Sales metrics: types, importance and main one’s for you to follow

Having well-defined sales metrics and constantly monitoring them is essential to know if your commercial area is healthy or not

Will we hit our goals for the month? Are my salespeople performing at their peak? Are they happy with the work? Where to invest training efforts?

Questions like these are common among sales leaders, especially those in Inbound Sales. And did you know that many of them can be answered by tracking the right sales metrics?

Having well-defined sales metrics and constantly monitoring them is essential to know if your sales area is healthy or not.

Then another question arises: what to measure? After all, measuring too little you don’t have answers, but measuring too much can end up spending more time creating reports than selling.
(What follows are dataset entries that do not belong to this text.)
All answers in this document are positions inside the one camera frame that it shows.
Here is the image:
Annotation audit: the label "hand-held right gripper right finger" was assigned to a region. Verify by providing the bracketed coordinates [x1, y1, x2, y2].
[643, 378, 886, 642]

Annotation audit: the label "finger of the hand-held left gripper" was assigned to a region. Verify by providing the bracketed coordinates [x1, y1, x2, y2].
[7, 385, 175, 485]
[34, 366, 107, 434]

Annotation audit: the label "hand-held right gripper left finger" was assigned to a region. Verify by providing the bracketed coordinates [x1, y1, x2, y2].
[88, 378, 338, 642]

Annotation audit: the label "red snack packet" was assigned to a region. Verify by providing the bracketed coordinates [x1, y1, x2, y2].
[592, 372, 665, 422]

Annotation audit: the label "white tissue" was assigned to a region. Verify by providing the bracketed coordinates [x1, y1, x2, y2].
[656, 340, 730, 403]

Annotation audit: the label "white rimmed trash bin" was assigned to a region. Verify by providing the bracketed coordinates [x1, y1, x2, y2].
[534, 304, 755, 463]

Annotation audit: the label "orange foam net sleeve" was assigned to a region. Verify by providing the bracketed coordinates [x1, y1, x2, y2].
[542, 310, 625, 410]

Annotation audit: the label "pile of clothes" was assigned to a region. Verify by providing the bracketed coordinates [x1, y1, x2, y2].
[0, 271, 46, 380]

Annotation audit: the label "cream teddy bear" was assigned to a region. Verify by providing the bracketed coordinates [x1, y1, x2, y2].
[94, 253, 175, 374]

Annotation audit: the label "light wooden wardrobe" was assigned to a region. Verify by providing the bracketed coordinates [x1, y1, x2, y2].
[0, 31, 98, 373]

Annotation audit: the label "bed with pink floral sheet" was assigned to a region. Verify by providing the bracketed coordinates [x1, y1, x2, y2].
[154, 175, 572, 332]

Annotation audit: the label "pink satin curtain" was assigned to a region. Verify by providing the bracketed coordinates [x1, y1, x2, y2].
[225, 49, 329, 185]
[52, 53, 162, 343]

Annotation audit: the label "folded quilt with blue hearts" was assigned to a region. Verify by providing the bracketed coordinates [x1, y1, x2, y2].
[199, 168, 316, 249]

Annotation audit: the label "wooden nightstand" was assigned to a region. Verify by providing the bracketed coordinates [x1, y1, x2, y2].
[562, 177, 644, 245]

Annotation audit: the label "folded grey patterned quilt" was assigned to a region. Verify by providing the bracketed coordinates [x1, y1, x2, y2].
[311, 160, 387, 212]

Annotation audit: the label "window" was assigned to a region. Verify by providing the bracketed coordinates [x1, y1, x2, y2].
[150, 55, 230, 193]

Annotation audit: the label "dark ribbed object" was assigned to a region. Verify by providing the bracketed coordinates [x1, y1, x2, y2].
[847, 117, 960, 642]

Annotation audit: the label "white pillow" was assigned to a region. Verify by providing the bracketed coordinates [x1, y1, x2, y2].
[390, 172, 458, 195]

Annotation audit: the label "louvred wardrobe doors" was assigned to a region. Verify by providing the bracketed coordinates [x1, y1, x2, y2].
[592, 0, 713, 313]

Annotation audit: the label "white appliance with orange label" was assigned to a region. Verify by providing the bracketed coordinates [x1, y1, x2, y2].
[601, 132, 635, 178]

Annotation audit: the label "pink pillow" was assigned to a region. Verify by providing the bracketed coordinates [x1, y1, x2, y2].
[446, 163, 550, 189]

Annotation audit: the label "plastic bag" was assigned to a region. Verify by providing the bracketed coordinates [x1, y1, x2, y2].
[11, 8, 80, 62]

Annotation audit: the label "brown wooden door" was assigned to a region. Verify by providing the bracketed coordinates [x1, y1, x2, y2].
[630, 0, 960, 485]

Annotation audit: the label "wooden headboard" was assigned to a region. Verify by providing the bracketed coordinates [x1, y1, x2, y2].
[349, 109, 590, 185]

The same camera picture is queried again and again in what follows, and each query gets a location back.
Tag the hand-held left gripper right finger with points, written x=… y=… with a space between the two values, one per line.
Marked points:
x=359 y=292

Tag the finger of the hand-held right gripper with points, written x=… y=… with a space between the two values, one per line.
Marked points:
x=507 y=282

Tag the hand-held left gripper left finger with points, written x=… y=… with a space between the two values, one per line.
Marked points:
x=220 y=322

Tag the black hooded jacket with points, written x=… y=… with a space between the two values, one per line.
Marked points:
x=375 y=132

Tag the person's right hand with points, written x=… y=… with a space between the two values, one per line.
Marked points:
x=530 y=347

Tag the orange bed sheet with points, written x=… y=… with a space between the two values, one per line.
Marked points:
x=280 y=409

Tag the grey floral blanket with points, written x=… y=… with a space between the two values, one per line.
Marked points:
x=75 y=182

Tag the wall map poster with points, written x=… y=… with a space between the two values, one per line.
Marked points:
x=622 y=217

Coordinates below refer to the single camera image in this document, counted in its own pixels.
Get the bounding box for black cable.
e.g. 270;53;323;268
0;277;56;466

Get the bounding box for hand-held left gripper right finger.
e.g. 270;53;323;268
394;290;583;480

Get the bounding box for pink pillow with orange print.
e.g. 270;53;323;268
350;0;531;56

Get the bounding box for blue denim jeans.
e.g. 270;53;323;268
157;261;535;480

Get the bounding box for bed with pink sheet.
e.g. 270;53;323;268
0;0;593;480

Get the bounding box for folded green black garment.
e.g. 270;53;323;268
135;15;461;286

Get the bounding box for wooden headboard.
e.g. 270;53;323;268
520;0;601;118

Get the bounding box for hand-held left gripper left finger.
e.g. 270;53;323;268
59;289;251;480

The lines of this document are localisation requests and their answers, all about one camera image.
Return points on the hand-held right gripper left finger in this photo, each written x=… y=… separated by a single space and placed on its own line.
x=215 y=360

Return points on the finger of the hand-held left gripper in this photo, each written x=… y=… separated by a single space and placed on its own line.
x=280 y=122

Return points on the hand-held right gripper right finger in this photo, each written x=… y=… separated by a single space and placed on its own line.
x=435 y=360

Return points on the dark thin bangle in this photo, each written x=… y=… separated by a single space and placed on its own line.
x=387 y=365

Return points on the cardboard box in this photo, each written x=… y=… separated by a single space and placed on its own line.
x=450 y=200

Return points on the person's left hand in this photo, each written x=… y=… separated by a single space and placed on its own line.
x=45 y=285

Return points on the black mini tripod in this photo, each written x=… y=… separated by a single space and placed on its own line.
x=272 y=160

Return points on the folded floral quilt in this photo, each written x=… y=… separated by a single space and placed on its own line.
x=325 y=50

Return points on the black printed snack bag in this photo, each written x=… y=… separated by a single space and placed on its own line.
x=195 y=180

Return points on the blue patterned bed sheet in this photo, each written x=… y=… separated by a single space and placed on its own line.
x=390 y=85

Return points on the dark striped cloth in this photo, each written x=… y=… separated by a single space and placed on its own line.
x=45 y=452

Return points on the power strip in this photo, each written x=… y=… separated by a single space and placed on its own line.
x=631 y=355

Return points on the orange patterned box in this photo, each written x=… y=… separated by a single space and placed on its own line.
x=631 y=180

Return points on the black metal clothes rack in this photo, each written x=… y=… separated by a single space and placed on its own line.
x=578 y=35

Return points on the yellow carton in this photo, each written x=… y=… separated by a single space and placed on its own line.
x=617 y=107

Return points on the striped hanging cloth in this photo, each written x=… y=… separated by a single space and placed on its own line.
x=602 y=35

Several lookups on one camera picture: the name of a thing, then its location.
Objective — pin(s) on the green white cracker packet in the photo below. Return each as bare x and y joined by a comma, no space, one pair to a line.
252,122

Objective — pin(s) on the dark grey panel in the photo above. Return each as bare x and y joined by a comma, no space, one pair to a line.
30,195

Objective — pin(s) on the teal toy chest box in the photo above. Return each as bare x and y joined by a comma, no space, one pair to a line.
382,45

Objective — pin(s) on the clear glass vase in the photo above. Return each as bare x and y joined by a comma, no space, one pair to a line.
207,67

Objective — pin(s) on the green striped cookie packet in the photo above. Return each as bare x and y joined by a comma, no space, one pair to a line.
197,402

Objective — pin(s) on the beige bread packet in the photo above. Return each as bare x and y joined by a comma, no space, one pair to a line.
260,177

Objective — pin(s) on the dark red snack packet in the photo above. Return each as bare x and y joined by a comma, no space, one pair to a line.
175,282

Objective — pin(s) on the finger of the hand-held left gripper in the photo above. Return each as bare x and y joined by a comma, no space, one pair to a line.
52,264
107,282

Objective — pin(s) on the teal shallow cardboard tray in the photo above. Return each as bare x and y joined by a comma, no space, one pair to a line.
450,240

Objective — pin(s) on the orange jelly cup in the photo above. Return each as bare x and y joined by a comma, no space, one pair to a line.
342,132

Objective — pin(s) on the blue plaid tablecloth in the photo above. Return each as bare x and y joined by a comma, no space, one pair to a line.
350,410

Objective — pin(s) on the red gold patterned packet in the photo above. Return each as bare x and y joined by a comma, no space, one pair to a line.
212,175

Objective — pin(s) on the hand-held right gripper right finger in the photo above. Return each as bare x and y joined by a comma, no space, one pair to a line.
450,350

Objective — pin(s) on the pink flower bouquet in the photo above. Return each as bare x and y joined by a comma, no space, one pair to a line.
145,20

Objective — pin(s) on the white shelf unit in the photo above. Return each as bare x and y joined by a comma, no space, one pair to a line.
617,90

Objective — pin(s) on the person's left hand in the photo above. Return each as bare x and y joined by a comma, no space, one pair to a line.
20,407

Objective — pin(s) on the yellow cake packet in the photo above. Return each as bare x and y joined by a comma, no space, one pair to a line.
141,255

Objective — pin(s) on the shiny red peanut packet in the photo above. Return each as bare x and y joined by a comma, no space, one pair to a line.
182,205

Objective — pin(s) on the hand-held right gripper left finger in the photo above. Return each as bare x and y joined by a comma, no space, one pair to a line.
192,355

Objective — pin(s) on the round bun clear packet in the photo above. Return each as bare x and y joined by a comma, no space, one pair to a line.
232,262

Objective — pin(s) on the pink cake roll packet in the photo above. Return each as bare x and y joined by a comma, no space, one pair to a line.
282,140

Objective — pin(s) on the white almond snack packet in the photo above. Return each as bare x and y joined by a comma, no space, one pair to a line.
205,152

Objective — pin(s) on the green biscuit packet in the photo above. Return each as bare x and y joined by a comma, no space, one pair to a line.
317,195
It was with this in mind that we created this article. In it, you’ll learn why sales metrics are important, which types exist, and which types cannot be left out of your monitoring.

Why Track Sales Metrics?

In the past, selling was very simple and was based only on the 3 S:

  • Selection: attracting and recruiting salespeople who had a high-performance potential;
  • Strategy: help these sellers draw ingenious plans for each of the accounts;
  • Skills: teach salespeople to put the necessary skills into practice efficiently.

Finding good people to build a sales team has become an increasingly sought-after role while devising a good strategy and having the right skills has become more sophisticated and complex in recent years.

Thus, although these 3 points are still valid as predictive factors for success, sales teams that work only with these points have lost market share.

In this scenario, sales managers, seeking to remain competitive, begin to look for other factors to be the pillars of their teams, at which time other 3 factors start to guide sales success, the 3 M:

  • Management: especially in relation to first-level management, represented by coordinators and supervisors;
  • Metrics: are raw, atomic and simple composition measures. Measures that go beyond business results and traditional activity measurements;
  • Methodology:  working with a systematic and disciplined approach that allows you to scale your team sustainably.

To keep to the main theme of this article, let’s just focus on the sales metrics part. Their role is apparently simple and clear: they make it possible to understand and improve the performance of the sales force.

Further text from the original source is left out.